[What the exercise asks]
In the material below, the lines from the one containing "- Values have" through the one containing "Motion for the" are to be given again exactly, ends included, and no others.
++++++++
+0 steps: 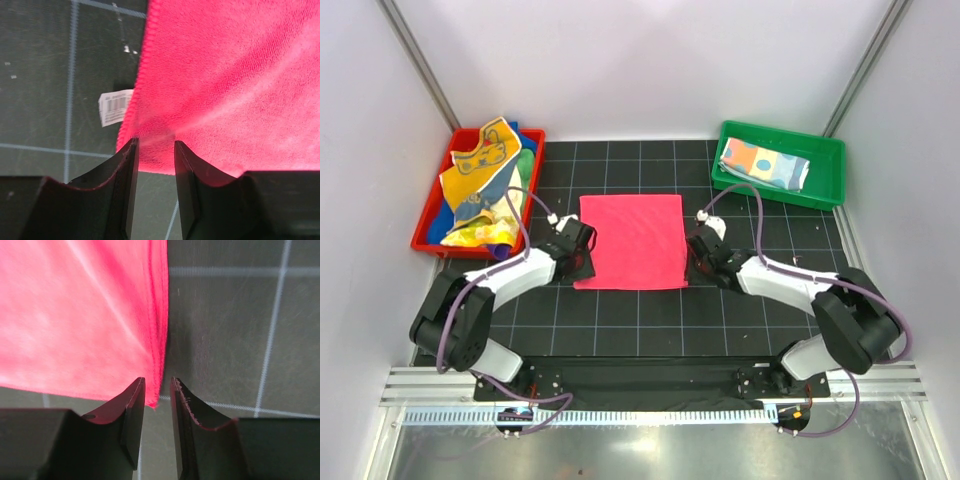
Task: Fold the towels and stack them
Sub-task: Fold the towel
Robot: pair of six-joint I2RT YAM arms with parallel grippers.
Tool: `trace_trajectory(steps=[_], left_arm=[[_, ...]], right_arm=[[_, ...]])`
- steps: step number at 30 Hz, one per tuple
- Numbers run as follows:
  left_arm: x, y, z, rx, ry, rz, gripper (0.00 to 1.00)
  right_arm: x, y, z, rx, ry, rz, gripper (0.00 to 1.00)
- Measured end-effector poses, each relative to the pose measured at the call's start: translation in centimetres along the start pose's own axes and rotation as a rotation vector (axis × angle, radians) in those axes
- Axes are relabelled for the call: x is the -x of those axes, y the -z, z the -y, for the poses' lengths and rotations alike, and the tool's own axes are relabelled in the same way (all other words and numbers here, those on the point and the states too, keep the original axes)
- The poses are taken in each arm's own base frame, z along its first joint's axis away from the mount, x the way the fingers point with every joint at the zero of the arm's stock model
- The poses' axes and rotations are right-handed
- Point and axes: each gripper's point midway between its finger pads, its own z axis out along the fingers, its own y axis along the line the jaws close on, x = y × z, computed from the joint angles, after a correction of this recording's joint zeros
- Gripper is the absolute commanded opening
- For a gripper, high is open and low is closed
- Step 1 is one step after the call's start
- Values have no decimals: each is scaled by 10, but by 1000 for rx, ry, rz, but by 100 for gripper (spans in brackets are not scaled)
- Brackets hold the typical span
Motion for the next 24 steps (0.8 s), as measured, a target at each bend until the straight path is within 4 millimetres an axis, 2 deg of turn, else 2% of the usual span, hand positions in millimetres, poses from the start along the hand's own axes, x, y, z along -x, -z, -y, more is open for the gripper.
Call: trace_trajectory(steps=[2,5,9,12,14,17,20,24], left_arm=[[3,7,-3,14,0,9,41],[21,20,3,10,6,41,45],[73,42,31,-49,38,146,46],[117,47,48,-81,70,211,48],[149,36,53,-79,97,242,50],[183,4,48,-49,123,243,50],[200,-31,34,-17,133,211,55],[214,-65,19,-21,149,169,55]], right_arm=[[16,6,-2,5,-10,23,36],[66,9,-7,23,-60,89,36],[143,-4,-17,32,-105,177,36],[175,-30,-20,20,-106,190,36],[189,-52,-20,9,-105,182,36],[201,-83,-17,-8,-103,153,37],[204,-111,-9,-21,-109,116,41],[210,-133,-2,-29,-112,85,43]])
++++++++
[Result for this task]
- Values have no decimals: each is scaled by 10, but by 1000 for rx, ry, rz, but by 100 for gripper (spans in brackets are not scaled)
- Brackets hold the typical span
Motion for the next 24 steps (0.8 s), as measured, a target at each bend until the straight path is within 4 millimetres an axis, 2 deg of turn, else 2% of the usual span, hand positions in millimetres, poses from the start along the hand's own axes, x, y, z along -x, -z, -y, more is open for the gripper.

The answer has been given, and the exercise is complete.